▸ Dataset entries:
--- START ---

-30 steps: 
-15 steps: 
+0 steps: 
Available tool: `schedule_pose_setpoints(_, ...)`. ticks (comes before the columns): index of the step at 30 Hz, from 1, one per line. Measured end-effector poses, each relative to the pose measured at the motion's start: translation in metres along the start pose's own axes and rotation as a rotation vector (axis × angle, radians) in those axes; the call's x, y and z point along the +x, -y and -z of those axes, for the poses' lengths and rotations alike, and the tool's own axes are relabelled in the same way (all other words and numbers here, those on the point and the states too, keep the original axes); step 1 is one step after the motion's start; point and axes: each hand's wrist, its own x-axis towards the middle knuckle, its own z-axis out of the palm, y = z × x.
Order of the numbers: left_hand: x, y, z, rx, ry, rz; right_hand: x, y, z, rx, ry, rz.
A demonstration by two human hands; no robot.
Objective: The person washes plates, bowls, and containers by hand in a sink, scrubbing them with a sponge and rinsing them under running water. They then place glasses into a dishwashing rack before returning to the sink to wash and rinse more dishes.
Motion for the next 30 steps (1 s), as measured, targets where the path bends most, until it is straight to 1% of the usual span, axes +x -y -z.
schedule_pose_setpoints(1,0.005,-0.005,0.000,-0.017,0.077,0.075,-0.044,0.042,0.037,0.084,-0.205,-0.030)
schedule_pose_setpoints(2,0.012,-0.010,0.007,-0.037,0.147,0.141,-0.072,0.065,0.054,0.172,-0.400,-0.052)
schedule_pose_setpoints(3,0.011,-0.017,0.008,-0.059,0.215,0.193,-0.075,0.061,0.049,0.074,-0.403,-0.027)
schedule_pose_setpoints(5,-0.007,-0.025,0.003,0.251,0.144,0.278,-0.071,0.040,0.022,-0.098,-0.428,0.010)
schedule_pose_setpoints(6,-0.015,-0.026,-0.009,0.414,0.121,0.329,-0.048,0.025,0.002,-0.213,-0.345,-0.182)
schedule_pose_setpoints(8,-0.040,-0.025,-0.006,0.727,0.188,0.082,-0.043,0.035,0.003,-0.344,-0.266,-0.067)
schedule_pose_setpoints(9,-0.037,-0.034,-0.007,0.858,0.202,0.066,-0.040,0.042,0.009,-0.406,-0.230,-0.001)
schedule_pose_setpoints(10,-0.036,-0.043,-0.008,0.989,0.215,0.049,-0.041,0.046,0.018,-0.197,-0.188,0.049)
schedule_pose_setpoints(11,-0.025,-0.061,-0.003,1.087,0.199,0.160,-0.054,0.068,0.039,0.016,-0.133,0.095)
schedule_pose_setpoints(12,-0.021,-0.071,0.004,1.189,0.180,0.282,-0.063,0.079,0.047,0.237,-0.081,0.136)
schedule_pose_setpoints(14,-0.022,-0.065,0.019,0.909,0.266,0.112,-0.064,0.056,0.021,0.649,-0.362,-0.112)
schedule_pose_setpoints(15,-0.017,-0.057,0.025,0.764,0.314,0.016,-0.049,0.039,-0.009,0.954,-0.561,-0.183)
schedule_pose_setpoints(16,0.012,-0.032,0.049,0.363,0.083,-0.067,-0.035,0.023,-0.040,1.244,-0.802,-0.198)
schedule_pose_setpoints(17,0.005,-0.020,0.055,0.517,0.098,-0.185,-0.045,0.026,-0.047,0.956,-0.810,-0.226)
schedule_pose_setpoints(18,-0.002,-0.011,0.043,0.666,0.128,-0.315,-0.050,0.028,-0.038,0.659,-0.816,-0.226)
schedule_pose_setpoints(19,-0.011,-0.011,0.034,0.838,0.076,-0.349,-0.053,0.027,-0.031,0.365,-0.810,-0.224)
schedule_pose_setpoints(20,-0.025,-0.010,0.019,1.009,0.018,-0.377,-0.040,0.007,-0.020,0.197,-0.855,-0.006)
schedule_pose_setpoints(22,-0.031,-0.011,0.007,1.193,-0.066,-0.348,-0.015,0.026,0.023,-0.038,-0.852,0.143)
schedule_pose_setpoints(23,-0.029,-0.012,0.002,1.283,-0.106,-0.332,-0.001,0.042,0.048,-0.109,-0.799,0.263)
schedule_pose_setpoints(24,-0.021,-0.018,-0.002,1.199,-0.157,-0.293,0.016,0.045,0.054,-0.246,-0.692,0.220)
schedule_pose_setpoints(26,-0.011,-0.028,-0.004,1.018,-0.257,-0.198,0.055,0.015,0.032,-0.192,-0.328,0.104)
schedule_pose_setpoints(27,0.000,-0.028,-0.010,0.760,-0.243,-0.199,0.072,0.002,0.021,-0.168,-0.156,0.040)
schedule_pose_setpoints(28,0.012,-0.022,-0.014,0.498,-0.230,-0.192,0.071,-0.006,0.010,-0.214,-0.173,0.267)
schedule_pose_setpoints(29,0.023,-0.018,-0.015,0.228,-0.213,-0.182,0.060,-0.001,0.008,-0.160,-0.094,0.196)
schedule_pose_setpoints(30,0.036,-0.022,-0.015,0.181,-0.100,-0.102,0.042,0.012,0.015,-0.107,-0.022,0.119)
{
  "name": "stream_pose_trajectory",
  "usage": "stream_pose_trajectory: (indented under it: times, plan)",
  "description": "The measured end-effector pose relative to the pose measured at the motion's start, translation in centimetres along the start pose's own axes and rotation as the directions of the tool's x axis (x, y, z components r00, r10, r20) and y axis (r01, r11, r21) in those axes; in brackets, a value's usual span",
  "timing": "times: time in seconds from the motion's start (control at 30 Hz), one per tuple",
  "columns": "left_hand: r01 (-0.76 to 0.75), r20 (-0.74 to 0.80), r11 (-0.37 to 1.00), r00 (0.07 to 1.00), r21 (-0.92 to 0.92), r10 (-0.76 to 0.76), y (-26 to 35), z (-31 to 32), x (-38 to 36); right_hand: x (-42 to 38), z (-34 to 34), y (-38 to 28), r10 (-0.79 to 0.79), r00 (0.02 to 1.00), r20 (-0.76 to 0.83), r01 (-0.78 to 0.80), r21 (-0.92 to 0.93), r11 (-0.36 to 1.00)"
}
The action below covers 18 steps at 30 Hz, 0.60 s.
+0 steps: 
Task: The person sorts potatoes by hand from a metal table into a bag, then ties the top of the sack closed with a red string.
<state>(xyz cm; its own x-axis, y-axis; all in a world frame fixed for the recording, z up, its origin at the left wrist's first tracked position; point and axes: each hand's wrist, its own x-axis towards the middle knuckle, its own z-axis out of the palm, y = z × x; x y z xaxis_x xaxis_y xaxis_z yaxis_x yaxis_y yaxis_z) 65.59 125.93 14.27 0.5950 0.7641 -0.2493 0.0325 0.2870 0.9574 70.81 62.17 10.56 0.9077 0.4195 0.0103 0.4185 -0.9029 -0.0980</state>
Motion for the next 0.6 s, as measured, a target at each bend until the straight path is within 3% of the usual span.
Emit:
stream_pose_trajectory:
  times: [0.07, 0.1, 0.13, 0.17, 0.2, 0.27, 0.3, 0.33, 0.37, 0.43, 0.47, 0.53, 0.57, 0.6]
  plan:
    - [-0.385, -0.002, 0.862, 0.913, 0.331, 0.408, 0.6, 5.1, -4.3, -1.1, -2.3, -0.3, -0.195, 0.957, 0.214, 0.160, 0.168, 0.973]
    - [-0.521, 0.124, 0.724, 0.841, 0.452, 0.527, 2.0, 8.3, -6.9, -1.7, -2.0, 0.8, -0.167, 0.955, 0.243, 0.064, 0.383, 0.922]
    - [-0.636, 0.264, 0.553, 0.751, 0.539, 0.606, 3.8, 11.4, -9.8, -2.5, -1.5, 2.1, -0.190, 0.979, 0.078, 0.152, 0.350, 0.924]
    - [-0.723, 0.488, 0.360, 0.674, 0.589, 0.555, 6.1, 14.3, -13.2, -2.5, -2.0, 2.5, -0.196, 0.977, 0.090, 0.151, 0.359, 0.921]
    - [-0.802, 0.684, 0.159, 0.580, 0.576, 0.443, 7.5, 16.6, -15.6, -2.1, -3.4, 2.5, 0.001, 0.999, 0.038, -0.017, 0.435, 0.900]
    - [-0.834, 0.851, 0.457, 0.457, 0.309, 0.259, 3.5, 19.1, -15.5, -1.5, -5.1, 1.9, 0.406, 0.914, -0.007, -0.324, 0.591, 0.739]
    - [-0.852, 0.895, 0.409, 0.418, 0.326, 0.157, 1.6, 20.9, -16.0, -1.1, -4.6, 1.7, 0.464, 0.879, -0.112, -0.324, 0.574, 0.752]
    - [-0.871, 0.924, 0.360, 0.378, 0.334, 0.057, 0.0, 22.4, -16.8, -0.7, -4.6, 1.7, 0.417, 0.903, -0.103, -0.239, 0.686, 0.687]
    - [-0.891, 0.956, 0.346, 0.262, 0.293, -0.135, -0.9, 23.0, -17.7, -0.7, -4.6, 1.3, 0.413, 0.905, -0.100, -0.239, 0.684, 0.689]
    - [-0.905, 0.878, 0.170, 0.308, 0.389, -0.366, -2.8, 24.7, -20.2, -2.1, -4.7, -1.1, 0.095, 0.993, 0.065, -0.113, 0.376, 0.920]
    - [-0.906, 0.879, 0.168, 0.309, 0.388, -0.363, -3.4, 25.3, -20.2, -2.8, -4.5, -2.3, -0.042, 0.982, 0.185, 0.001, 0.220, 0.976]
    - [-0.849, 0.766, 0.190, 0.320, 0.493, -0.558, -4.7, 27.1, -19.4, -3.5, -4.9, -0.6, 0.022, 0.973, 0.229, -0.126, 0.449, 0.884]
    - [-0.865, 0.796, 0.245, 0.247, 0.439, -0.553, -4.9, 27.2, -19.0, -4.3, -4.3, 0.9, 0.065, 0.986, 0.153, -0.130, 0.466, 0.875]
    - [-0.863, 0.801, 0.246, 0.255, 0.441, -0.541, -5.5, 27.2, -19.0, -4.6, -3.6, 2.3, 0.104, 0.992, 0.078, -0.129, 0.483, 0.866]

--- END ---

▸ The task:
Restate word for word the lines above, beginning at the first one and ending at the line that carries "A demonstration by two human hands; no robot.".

▸ Solution to this task:
-30 steps: 
-15 steps: 
+0 steps: 
Available tool: `schedule_pose_setpoints(_, ...)`. ticks (comes before the columns): index of the step at 30 Hz, from 1, one per line. Measured end-effector poses, each relative to the pose measured at the motion's start: translation in metres along the start pose's own axes and rotation as a rotation vector (axis × angle, radians) in those axes; the call's x, y and z point along the +x, -y and -z of those axes, for the poses' lengths and rotations alike, and the tool's own axes are relabelled in the same way (all other words and numbers here, those on the point and the states too, keep the original axes); step 1 is one step after the motion's start; point and axes: each hand's wrist, its own x-axis towards the middle knuckle, its own z-axis out of the palm, y = z × x.
Order of the numbers: left_hand: x, y, z, rx, ry, rz; right_hand: x, y, z, rx, ry, rz.
A demonstration by two human hands; no robot.

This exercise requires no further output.